» **TASK STATEMENT**
Drop the pictures and restate the rest of the listing word for word.

» **GIVEN DATA**
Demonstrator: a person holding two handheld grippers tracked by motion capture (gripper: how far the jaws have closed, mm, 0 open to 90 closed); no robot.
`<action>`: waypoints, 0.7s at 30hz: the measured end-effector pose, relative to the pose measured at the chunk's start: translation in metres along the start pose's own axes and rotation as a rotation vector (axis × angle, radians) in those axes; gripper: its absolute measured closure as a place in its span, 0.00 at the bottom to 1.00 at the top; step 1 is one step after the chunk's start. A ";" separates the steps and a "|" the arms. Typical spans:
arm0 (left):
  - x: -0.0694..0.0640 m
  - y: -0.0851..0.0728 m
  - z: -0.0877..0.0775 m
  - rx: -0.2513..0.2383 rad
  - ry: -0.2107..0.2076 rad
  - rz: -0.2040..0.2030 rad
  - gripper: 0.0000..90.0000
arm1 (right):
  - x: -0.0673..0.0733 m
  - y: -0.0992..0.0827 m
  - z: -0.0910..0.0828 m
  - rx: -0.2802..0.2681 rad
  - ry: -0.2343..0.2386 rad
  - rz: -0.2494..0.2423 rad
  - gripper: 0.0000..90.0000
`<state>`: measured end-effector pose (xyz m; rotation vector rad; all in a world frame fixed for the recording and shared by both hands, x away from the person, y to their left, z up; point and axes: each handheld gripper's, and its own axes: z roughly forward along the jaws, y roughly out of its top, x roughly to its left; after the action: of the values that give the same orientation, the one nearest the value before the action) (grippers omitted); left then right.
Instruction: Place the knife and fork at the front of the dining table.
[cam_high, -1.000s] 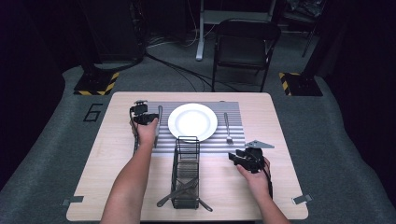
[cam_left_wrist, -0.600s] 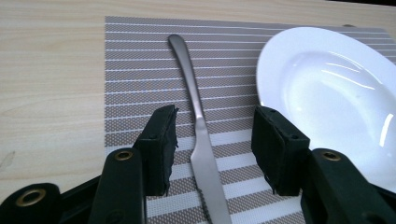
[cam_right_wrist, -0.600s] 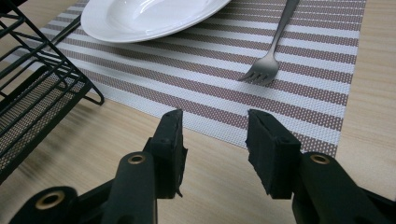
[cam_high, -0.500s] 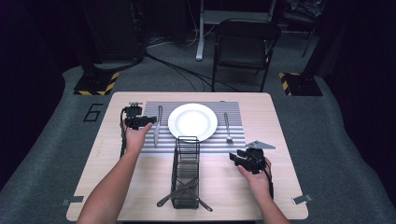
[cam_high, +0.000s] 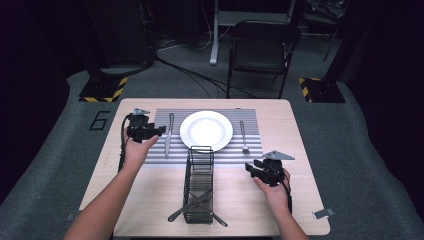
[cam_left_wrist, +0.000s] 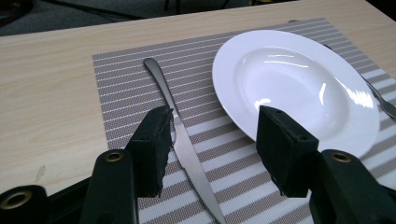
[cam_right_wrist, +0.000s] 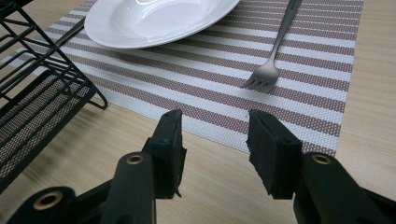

» **OUTPUT**
Demonstrator: a person holding two handheld grippers tracked by motion capture (gripper: how far the jaws have closed, mm, 0 open to 90 closed); no robot.
`<action>`: waypoints, 0.7s at 30hz: the measured end-effector pose, relative to the pose measured at the chunk's start: translation in metres along the start pose's own axes and rotation as a rotation vector (axis × angle, radians) in those axes; gripper: its absolute measured closure as a place in its span, 0.00 at the bottom to 1.00 at the top; step 1 is one step after the chunk's start. A ";" separates the steps and a "|" the arms. Typical spans:
arm0 (left):
  - x: -0.0694..0.0640 m
  - y: -0.0851..0.0728 m
  - z: -0.0877..0.0775 m
  - rx: -0.2513..0.2383 rad
  - ry: -0.2107..0.2076 rad
  - rz: -0.2040..0.2030 rad
  - gripper: 0.0000..90.0000
arm1 (right):
  - x: -0.0673..0.0733 m
  - y: -0.0992..0.0827 m
  - z: -0.0910..0.0828 m
  - rx: -0.2802..0.2681 rad
  - ry: -0.2343..0.2386 rad
  - rz: -0.2494..0.2423 rad
  - gripper: 0.0000..90.0000
`<state>`: measured end-effector pose (xyz m; rotation vector rad; all in a world frame fixed for the recording and shared by both hands, x away from the person, y to their left, z up; point and axes: each handheld gripper's, and its own axes: z roughly forward along the jaws, y roughly out of its top, x roughly to its left; after the action: of the values that give the same orientation, the one nearest the value before the action) (grippers omitted); left then right.
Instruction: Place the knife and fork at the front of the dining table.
[cam_high, -1.000s] 
[cam_left_wrist, -0.600s] 
[cam_right_wrist, -0.600s] 
[cam_high, -0.500s] 
[cam_high, +0.000s] 
[cam_left_wrist, +0.000s] 
[cam_right_wrist, +0.000s] 

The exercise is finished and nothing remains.